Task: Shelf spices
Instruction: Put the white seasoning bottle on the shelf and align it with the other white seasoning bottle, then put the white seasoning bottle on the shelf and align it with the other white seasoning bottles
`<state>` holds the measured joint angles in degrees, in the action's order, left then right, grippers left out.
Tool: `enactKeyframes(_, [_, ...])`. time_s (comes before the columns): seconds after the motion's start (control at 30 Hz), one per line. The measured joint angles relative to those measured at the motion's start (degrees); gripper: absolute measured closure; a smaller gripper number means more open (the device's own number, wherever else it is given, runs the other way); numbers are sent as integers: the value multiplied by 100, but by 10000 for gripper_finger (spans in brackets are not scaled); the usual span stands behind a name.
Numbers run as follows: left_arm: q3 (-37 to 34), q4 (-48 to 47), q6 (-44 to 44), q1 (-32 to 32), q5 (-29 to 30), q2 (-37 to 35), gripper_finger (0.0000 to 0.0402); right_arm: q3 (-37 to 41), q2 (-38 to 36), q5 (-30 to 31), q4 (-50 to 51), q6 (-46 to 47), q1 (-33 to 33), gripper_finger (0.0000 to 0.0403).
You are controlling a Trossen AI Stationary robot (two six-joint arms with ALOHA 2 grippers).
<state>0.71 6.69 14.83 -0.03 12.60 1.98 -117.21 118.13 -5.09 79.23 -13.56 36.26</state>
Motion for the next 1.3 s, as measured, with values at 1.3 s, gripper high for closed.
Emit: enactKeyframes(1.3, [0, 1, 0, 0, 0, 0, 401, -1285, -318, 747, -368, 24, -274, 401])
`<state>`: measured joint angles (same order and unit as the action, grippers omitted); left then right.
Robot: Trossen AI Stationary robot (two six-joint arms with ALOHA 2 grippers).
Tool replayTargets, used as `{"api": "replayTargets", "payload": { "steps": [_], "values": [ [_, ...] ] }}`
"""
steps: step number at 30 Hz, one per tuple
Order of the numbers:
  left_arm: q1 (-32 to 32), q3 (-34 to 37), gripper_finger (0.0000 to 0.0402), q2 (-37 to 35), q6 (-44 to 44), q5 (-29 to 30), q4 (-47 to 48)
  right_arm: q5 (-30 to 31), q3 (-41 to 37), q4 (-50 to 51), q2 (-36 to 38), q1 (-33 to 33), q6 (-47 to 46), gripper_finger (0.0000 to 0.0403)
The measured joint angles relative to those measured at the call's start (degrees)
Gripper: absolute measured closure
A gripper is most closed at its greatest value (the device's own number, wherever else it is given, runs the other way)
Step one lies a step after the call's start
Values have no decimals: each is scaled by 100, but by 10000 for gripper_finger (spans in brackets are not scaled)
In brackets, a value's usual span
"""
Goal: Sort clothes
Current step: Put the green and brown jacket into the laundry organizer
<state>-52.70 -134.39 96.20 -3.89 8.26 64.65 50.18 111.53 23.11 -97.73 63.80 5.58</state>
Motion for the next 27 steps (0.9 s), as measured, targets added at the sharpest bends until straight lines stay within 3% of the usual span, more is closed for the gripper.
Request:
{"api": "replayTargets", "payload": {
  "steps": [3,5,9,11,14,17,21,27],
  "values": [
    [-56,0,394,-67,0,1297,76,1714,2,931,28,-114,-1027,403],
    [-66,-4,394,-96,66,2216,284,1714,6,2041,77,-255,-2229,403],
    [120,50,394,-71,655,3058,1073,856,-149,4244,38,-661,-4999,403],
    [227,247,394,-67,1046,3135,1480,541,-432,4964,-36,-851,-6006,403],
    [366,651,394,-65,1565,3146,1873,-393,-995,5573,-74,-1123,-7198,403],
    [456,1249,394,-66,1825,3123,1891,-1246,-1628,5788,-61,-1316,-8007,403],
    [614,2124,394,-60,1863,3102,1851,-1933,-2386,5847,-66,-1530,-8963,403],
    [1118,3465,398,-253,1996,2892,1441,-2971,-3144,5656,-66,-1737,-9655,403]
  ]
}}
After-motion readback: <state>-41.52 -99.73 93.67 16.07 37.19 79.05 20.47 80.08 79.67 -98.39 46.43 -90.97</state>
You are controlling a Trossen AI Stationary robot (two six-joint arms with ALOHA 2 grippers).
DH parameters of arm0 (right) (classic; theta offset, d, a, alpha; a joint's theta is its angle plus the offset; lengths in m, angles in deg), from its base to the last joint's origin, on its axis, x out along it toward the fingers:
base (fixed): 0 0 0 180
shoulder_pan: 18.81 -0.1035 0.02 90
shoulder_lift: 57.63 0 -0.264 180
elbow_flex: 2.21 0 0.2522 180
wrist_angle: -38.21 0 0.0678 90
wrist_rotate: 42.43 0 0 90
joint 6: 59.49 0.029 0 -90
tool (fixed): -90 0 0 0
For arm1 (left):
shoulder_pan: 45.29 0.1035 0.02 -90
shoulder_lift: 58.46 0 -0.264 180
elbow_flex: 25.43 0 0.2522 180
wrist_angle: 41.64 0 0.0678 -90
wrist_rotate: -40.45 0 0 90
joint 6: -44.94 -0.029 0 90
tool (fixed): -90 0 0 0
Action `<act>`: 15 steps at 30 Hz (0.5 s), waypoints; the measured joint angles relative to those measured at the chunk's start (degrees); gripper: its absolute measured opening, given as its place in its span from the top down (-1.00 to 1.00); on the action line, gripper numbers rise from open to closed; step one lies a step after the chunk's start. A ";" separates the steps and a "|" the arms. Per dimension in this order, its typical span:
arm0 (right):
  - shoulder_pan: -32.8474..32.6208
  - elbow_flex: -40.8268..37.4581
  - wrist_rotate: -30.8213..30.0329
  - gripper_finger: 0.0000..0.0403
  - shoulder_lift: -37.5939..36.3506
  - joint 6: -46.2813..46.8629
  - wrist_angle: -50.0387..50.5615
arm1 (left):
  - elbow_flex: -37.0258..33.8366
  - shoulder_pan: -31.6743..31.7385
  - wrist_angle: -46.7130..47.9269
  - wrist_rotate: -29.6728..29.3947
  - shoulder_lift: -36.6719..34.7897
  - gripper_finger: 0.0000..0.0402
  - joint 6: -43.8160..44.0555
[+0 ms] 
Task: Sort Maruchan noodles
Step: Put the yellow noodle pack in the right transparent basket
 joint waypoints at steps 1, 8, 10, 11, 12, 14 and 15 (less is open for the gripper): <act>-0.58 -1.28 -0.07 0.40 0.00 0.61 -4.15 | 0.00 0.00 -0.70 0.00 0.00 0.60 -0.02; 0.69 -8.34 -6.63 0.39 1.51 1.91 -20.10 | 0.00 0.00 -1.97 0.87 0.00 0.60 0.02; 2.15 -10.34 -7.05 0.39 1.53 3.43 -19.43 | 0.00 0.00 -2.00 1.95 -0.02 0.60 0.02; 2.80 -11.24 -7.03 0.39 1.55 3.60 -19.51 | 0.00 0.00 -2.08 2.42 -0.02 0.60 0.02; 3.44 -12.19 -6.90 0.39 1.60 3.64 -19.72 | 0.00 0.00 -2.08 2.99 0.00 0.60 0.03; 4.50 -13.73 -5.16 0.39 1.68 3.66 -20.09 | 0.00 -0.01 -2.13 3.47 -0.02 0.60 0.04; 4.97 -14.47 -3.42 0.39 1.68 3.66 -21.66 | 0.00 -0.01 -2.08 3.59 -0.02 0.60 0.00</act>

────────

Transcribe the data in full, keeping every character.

◆ Task solution ◆
Task: Shelf spices
Instruction: Put the white seasoning bottle on the shelf and align it with the other white seasoning bottle, then put the white seasoning bottle on the shelf and align it with the other white seasoning bottles
`<state>` holds the measured joint angles in degrees, in the action's order, left then right, grippers left out.
Tool: `enactKeyframes(_, [_, ...])`. time_s (comes before the columns): seconds after the motion's start (control at 30 Hz), one per line. The measured joint angles relative to those measured at the motion's start (degrees); gripper: absolute measured closure; a smaller gripper number means more open (the device's own number, wherever else it is given, runs the other way); numbers are sent as integers: the value multiplied by 100, but by 10000 for gripper_finger (spans in brackets are not scaled); the usual span stands behind a name.
Numbers run as follows: left_arm: q3 (-37 to 34), q4 (-48 to 47), q6 (-44 to 44), q1 (-32 to 32), q5 (-29 to 30), q2 (-37 to 35), gripper_finger (0.0000 to 0.0402); right_arm: q3 (-37 to 41), q2 (-38 to 36), q5 (-30 to 31), q4 (-50 to 51), q6 (-46 to 47), q1 (-33 to 33), gripper_finger (0.0000 to 0.0403).
You are controlling a Trossen AI Stationary robot (two six-joint arms with ALOHA 2 grippers).
<state>0.71 6.69 14.83 -0.03 12.60 1.98 -117.21 118.13 -5.09 79.23 -13.56 36.26</state>
Motion for the next 1.3 s, as measured, with values at 1.3 s, gripper high for closed.
Emit: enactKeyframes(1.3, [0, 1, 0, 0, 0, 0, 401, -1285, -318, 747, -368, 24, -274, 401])
`<state>`: measured joint angles (same order and unit as the action, grippers omitted); left then right.
Robot: Trossen AI Stationary robot (two six-joint arms with ALOHA 2 grippers).
Tool replayTargets, used as `{"api": "replayTargets", "payload": { "steps": [_], "values": [ [_, ...] ] }}`
"""
steps: step number at 30 Hz, one per tuple
Order of the numbers:
  left_arm: q1 (-32 to 32), q3 (-34 to 37), gripper_finger (0.0000 to 0.0402), q2 (-37 to 35), q6 (-44 to 44), q5 (-29 to 30), q4 (-47 to 48)
  right_arm: q5 (-30 to 31), q3 (-41 to 37), q4 (-50 to 51), q2 (-36 to 38), q1 (-33 to 33), q6 (-47 to 46), gripper_finger (0.0000 to 0.0403)
The measured joint angles relative to those measured at the call's start (degrees)
Gripper: absolute measured closure
A gripper is most closed at its greatest value (the device's own number, wherever else it is given, runs the other way)
Step one lies a step after the call's start
Values have no decimals: each is scaled by 100, but by 10000 for gripper_finger (spans in brackets are not scaled)
In brackets, a value's usual span
"""
Goal: Sort clothes
Current step: Put the green and brown jacket into the laundry organizer
<state>-52.70 -134.39 96.20 -3.89 8.26 64.65 50.18 111.53 23.11 -97.73 63.80 5.58</state>
Motion for the next 27 steps (0.9 s), as measured, targets added at the sharpest bends until straight lines stay within 3% of the usual span, more is closed for the gripper.
Request:
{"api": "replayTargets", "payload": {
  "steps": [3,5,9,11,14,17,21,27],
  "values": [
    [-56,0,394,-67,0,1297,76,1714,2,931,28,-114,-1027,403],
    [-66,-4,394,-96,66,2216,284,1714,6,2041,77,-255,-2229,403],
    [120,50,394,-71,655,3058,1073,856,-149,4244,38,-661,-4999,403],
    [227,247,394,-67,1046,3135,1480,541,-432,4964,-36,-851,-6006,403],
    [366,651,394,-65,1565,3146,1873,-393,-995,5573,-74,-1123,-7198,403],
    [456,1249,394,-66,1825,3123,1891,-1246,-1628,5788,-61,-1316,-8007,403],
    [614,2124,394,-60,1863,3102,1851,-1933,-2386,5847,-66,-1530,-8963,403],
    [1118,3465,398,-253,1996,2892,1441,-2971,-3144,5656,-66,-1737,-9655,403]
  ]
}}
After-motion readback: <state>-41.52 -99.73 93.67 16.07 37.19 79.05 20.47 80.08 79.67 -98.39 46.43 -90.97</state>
You are controlling a Trossen AI Stationary robot (two six-joint arms with ALOHA 2 grippers).
DH parameters of arm0 (right) (classic; theta offset, d, a, alpha; a joint's theta is its angle plus the offset; lengths in m, angles in deg), from its base to the last joint's origin, on its axis, x out along it toward the fingers:
base (fixed): 0 0 0 180
shoulder_pan: 18.81 -0.1035 0.02 90
shoulder_lift: 57.63 0 -0.264 180
elbow_flex: 2.21 0 0.2522 180
wrist_angle: -38.21 0 0.0678 90
wrist_rotate: 42.43 0 0 90
joint 6: 59.49 0.029 0 -90
tool (fixed): -90 0 0 0
For arm1 (left):
shoulder_pan: 45.29 0.1035 0.02 -90
shoulder_lift: 58.46 0 -0.264 180
elbow_flex: 25.43 0 0.2522 180
wrist_angle: 41.64 0 0.0678 -90
wrist_rotate: -40.45 0 0 90
joint 6: -44.94 -0.029 0 90
tool (fixed): -90 0 0 0
Action `<act>`: 15 steps at 30 Hz (0.5 s), waypoints; the measured joint angles relative to those measured at the chunk's start (degrees); gripper: its absolute measured opening, given as its place in its span from the top down (-1.00 to 1.00); on the action line, gripper numbers rise from open to closed; step one lies a step after the chunk's start. A ";" separates the steps and a "|" the arms. Per dimension in this order, its typical span:
arm0 (right):
  - shoulder_pan: -32.8474..32.6208
  - elbow_flex: -40.8268..37.4581
  - wrist_rotate: -30.8213..30.0329
  - gripper_finger: 0.0000..0.0403
  - shoulder_lift: -37.5939..36.3506
  - joint 6: -46.2813..46.8629
  - wrist_angle: -50.0387..50.5615
arm1 (left):
  - elbow_flex: -37.0258..33.8366
  - shoulder_pan: -31.6743..31.7385
  - wrist_angle: -46.7130..47.9269
  - wrist_rotate: -29.6728..29.3947
  - shoulder_lift: -36.6719..34.7897
  - gripper_finger: 0.0000..0.0402
  - joint 6: -43.8160..44.0555
[+0 ms] 
Task: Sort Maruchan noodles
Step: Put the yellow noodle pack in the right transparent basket
 joint waypoints at steps 1, 8, 10, 11, 12, 14 and 15 (less is open for the gripper): <act>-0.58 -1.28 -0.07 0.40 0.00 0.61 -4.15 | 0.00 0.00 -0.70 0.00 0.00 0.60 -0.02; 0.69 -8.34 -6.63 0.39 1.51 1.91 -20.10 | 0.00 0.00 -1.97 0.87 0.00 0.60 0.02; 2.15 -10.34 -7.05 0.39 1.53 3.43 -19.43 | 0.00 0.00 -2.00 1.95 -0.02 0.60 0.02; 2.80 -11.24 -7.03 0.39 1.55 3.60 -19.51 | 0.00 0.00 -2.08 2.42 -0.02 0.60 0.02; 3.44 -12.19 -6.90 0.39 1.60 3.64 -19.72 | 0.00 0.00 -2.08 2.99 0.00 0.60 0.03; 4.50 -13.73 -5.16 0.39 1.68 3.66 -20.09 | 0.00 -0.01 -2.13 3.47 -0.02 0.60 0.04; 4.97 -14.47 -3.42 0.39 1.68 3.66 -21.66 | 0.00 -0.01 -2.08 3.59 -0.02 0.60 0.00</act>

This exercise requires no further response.